Record set →
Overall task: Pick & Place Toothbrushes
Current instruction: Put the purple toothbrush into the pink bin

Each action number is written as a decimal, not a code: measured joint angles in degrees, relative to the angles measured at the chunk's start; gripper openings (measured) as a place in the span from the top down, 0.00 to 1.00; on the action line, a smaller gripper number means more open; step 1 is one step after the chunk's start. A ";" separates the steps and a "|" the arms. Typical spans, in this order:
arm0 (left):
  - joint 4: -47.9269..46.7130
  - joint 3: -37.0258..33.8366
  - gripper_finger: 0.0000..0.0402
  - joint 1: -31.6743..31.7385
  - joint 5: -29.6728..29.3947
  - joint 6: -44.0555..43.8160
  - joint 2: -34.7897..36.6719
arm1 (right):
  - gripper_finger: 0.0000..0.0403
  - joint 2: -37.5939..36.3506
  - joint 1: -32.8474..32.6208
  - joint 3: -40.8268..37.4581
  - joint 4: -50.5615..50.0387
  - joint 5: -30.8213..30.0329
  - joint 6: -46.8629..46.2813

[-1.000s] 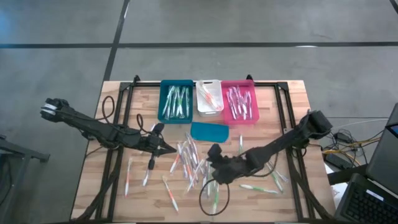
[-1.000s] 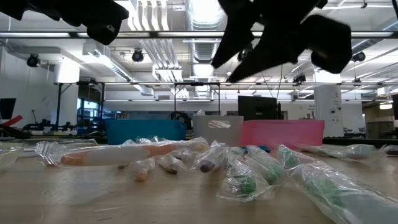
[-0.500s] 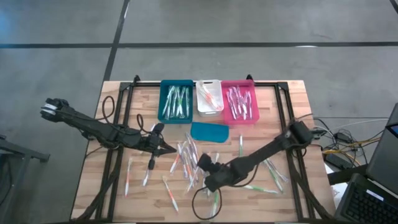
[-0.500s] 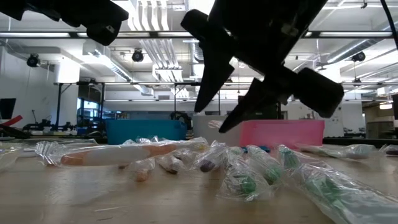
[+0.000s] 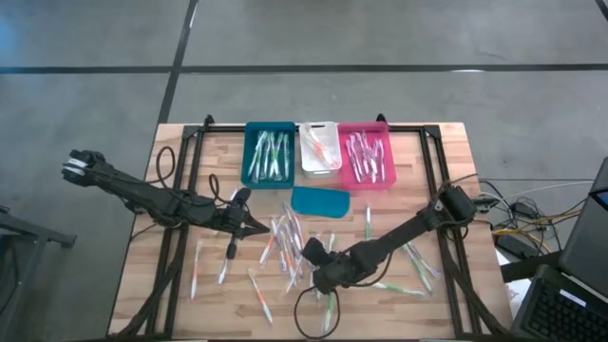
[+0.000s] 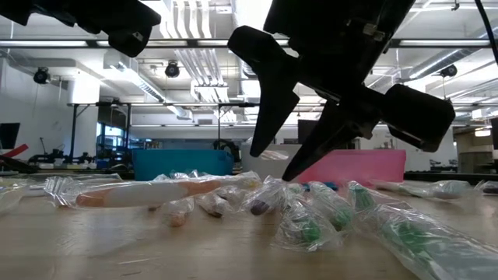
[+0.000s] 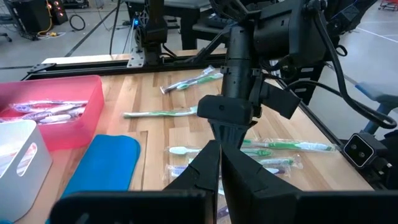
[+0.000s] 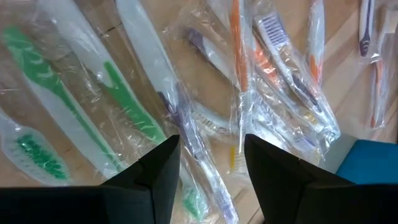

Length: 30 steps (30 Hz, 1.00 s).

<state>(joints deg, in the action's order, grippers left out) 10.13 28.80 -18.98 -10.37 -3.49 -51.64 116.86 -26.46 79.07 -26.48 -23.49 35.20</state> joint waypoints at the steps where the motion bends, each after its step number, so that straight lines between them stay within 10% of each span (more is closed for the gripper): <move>1: 0.00 0.00 0.95 0.00 0.00 0.00 0.00 | 0.56 0.00 0.06 0.00 0.02 0.00 -0.37; 30: -0.04 0.00 0.95 0.00 0.02 0.04 0.00 | 0.78 0.74 2.29 -4.87 6.78 5.79 -6.22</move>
<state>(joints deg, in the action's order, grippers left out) 10.09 28.80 -18.98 -10.35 -3.44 -51.64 117.60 -24.16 74.20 -19.70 -17.69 28.98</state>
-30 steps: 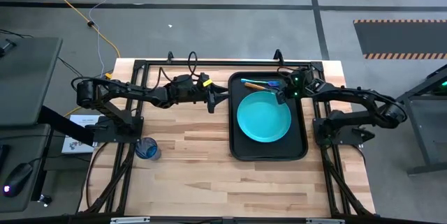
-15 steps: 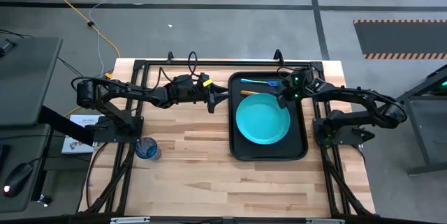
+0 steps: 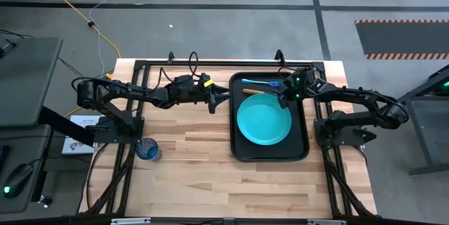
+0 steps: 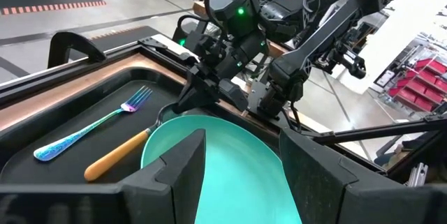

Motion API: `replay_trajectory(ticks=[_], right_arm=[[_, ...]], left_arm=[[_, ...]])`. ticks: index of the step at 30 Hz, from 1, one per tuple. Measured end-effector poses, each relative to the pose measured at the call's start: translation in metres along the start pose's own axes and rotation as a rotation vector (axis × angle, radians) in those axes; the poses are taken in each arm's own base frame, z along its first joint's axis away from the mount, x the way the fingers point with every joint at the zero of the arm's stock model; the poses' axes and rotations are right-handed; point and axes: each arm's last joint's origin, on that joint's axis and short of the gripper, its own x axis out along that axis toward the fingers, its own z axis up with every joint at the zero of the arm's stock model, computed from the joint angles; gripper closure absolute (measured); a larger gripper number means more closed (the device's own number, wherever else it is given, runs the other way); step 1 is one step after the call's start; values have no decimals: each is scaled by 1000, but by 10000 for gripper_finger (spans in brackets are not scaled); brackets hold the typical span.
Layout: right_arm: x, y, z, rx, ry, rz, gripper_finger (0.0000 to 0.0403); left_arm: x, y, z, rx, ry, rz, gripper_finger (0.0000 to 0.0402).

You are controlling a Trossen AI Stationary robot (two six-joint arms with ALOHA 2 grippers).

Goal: Pick and place plate/cup/fork/spoon on tray
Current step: Put the yellow spoon on the black serving tray to the left side of the blue plate, then put the blue cup on the black serving tray to the top left of the yellow spoon

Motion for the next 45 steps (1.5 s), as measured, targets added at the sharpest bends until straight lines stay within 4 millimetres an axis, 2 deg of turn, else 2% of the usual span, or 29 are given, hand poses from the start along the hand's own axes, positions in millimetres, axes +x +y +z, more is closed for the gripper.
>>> replay_trajectory(ticks=[7, 17, 24, 28, 35, 45], right_arm=[[0, 0, 1, -2, -12, -8, 392], [0, -2, 3, -6, -36, -72, 287], [-2, -1, 9, -50, -89, -76, 261], [-13, 2, 12, -103, -131, -66, 261], [-44, 10, 13, -143, -223, -29, 261], [-74, 21, 11, -136, -347, 108, 261]], left_arm=[[0, 0, 0, 0, 0, 0, 229], [0, 0, 0, 0, 0, 1, 229], [0, 0, 0, 28, 0, 1, 229], [0, 0, 0, 35, 4, 2, 229], [0, 2, -4, 56, 40, 18, 229], [0, 2, -4, 75, 35, 22, 229]])
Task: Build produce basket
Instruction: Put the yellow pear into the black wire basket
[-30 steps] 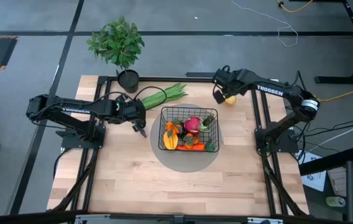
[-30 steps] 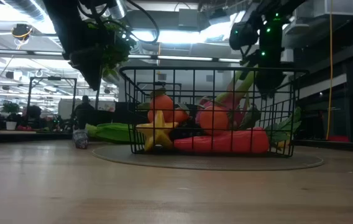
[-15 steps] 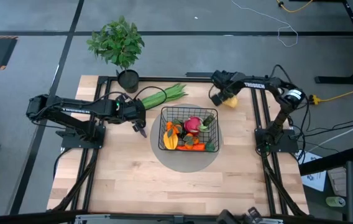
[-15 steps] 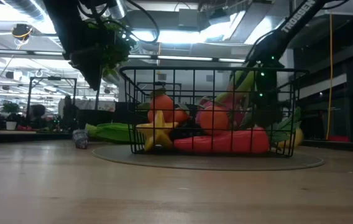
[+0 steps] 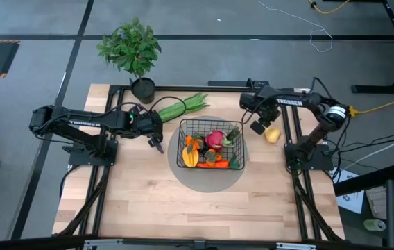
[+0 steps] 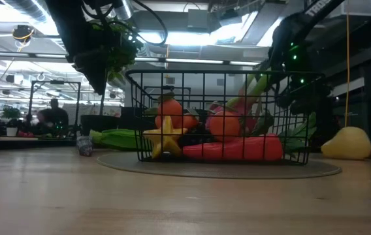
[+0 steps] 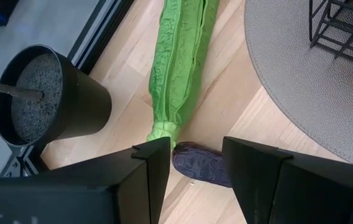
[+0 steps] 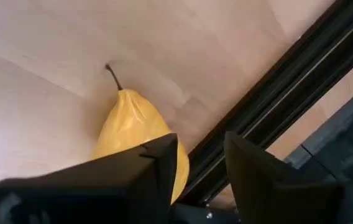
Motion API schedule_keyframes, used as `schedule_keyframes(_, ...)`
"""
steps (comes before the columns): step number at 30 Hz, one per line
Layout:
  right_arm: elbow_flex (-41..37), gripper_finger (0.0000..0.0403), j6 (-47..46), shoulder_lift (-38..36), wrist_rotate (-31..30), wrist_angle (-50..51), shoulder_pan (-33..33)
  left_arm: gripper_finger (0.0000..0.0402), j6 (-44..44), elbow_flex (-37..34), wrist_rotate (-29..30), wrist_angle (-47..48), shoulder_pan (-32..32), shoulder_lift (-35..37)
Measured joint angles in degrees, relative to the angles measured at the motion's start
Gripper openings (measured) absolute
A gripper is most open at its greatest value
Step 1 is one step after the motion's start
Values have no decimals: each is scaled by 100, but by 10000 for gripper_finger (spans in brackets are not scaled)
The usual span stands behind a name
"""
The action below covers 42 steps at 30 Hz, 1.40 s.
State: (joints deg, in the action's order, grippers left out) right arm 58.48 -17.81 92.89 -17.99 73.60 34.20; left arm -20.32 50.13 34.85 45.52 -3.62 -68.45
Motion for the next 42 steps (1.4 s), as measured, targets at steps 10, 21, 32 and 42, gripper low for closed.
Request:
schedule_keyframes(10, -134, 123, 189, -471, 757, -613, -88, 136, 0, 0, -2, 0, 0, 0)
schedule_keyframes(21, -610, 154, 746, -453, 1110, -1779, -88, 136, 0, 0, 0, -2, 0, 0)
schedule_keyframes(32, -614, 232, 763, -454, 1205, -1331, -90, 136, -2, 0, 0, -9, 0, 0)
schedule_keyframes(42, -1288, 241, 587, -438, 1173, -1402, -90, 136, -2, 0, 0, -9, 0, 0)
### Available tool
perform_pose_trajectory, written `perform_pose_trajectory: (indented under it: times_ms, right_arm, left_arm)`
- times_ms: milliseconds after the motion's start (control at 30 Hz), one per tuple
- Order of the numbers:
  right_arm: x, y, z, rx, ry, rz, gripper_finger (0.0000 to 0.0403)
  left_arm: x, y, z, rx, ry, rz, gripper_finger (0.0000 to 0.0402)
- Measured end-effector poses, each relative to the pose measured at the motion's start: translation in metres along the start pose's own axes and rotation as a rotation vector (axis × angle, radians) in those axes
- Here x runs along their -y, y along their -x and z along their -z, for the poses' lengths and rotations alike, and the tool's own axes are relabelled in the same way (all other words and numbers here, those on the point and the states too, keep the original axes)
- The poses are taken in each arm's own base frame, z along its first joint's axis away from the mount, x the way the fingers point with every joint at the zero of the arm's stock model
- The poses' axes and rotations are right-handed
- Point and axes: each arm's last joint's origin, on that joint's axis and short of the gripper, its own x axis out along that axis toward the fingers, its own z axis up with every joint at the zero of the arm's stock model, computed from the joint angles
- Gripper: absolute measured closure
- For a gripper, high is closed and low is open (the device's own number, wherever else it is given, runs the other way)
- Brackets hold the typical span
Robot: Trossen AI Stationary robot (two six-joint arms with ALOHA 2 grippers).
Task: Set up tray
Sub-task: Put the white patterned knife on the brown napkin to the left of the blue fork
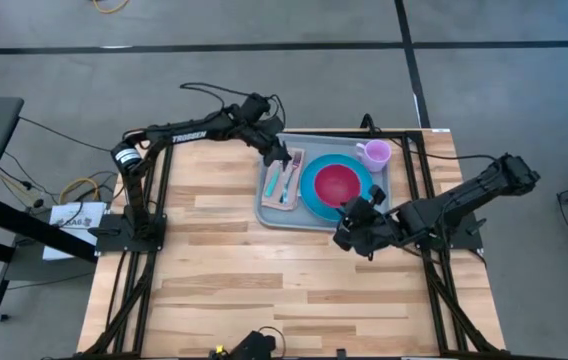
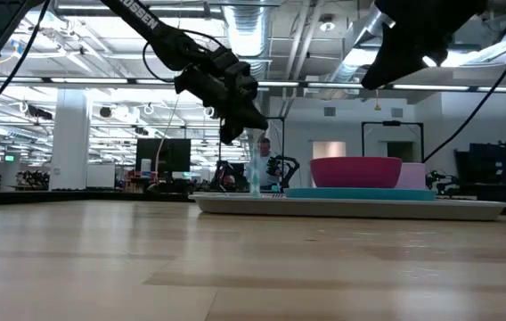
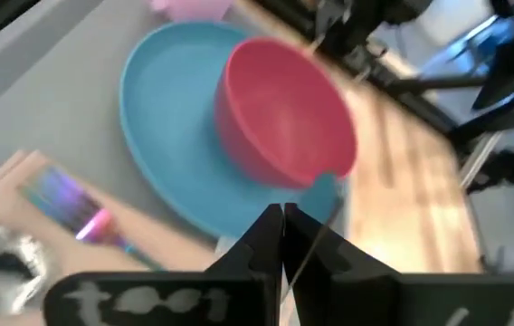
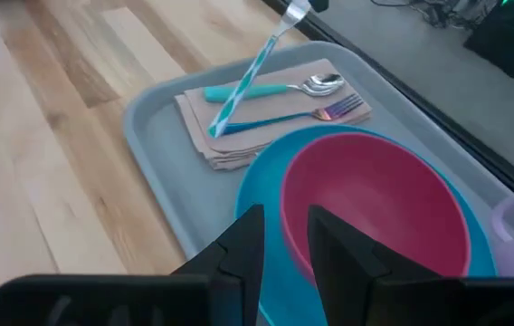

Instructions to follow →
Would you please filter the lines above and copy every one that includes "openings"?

Answer space →
Each action number is written as a decimal, not a code: measured joint angles in degrees, relative to the angles measured at the chunk's start; gripper openings (measured) as a place in the span from the top down, 0.00 to 1.00; on the action line, a smaller gripper number means more open; step 1 is one step after the chunk's start. A ";" separates the steps and a "|" the arms. Typical spans, in this order:
Gripper openings (measured) absolute

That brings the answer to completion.